My mother told me that I should not marry him because he is the same age as my father. My father said I should not listen to my mother. The problem that I am having is that I would love to have children, but this man does not want children. I cannot see myself not having children, even one would do. I have never asked this man for anything and not got it. I know he is not living with anybody, because I can call him at any time.

I want to go back to school, but he told me that I should wait and do the necessary paperwork and come to America. He has children, but none of them live with him. Whenever he comes to Jamaica, he stays at a different hotel than the one where I met him. He rents a car and one of my brothers takes him around. This brother wants me to talk to him to buy a car for him to run taxi, but I don't want to do that because I am afraid that my brother will not pay him back, and that will destroy our relationship.
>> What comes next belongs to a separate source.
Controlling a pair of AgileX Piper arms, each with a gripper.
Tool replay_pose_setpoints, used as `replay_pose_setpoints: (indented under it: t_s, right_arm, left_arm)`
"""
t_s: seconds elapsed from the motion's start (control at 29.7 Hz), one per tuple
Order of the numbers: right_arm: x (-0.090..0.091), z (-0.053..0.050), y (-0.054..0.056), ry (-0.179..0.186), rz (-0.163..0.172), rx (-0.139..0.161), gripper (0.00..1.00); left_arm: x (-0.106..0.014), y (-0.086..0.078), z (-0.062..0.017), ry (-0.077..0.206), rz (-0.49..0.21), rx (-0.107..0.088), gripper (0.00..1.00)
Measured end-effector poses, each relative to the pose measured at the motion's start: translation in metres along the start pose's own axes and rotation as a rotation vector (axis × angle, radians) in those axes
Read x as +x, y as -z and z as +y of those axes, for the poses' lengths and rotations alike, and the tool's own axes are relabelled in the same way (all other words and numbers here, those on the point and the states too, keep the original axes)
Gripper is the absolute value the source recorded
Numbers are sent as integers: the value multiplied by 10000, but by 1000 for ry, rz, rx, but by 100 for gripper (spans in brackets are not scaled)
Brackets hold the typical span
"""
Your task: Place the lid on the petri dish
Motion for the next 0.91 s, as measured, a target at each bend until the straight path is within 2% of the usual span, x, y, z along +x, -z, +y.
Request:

My brother told me that my boyfriend asked him if I was keeping any man with him. So my brother is trying to blackmail me. He said he was going to tell him that I have another man and that he shouldn't trust me, so I should encourage him to buy the taxi for him. Over my dead body! I am not going to encourage this man to buy the car for my brother to run taxi. What do you suggest?

D.M.

Dear D.M.,

If you are in love with this man and you believe that he genuinely loves you and would treat you as a lady, marry him. Plan your wedding as soon as possible.

Don't be intimated by your brother. You don't have any obligation to your brother. Let him buy his own car and operate it as a taxi. Your brother should try his best to help you, but right now he is not doing so. When you asked him to drive your man around, you were trying to put bread in his mouth; now he is trying to destroy you. Regardless of his threats, don't encourage your man to buy a car for him to operate as a taxi.